Prattville bullying meeting brings awareness to problem

Keynote speakers Tina Meier and Jessica Brookshire

Posted by on Mar 11th, 2010 and filed under News. You can follow any responses to this entry through the RSS 2.0. Both comments and pings are currently closed.

Tina Meier, Jessica Brookshire, and Prattville Mayor jim Byard Jr. - Photo by Marc Parker

Tina Meier, Jessica Brookshire, and Prattville Mayor jim Byard Jr. - Photo by Marc Parker

Prattville – The sanctuary of First United Methodist Church in Prattville was filled to capacity last night with parents, children, school and law enforcement officials, and concerned citizens, to learn and discuss the issues of bullying.

Prattville Mayor Jim Byard Jr. stated that although the presentation was timely due to a website constructed recently to promote “juicy” gossip among students, it was not formed for that purpose.

“Prattville is having a Town Hall meeting because Jessica Bookshire, whose platform is K.A.R.M.A., came to the city months ago, saying that she had met a woman whose daughter was cyber bullied and ended up committing suicide,” Byard announced. “She wanted to bring that lady to Prattville and we immediately thought that was a pretty good idea.”

“We’ve all been bullied a time or two to our face or in some aspect.” he said.

The forum featured speakers Miss Fountain City Jessica Brookshire and Tina Meier, a Missouri mom who lost her teenage daughter to suicide after being ridiculed on MySpace, a social interaction website on the Internet.

Brookshire spoke first about the origin of her K.A.R.M.A. platform.

“K.A.R.M.A. was born because, as a public speaker, I was assigned to speak to schools and my platform was breast cancer awareness,” she said. “Well, you can’t really talk to fourth graders about that.”

Miss Fountain City continued to talk about her personal experiences with school bullies.

“It started when I was about seven years old and I started getting picked on for having too many freckles and being too short,” Brookshire began. “Then when I was eight a little boy called me ugly … went home that day and looked in the mirror and said, ‘So, this is ugly.’”

“It got worse later … they would invite people all around me to parties and tell me that I could not come.”

Brookshire credited her family for helping her through the difficult times and for giving her the strength to stand up in front of people to tell her personal account.

Meier took the stage next to tell her story about finding Megan hanging in her closet just a few days shy of her fourteenth birthday.

Tina Meier - Photo by Marc Parker

Tina Meier - Photo by Marc Parker

“As a parent, there are no words to describe it. It tears your heart from the inside out.”

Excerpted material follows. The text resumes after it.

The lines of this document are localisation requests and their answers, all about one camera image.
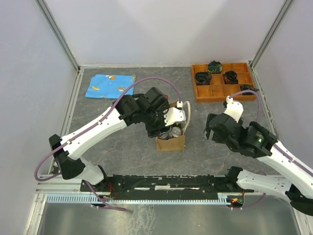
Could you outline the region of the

Prior to her suicide, Megan had been exchanging messages with someone whom she thought to be a sixteen-year-old boy named Josh Evans on the social networking site MySpace. It was only after Megan’s death that her parents discovered it was actually an adult using a fabricated account. This adult had written cruel explicit messages to Megan on MySpace just hours before she died.

Meir warned parents of the dangers of these Internet sites and advised that every precaution be made to protect the child’s privacy and safety, especially now when social networking sites are so popular.

“At the end of the day when you go home it is a computer with a screen with somebody’s name and somebody who you think you know,” she said. “But, you don’t truly know who you’re talking to unless you are face-to-face with that person.”

“So if you think you know this person and you have their personal information, you need to call them on the phone.”

At the close of her comments, a question and answer session was held. A couple of impassioned parents in the audience relayed their experiences with bullying in local schools and the Campus Gossip website was also discussed. A statement was made that the site contained only about a handful of writings by Prattville High School students and by no means reflected the majority.

After the meeting, Byard said he was pleased about the evening’s activities.

“There was a lot of emotion tonight,” he said. “A lot of folks expressed their opinions; good, bad, and indifferent … and that’s important to have.”

“I think it shows a lot about our community that our law enforcement officials and school officials are here to hear what is on folks’ minds. This is where it all begins for folks,” the mayor continued.

Meier travels the United States as a keynote speaker sharing her story and giving presentations on bullying and cyber-bullying to schools, conferences, parent/educator programs, and special events. She, along with Brookshire and the mayor are meeting with Governor Bob Riley and Senator Wendell Mitchell on Thursday to discuss possible cyber-bullying legislation.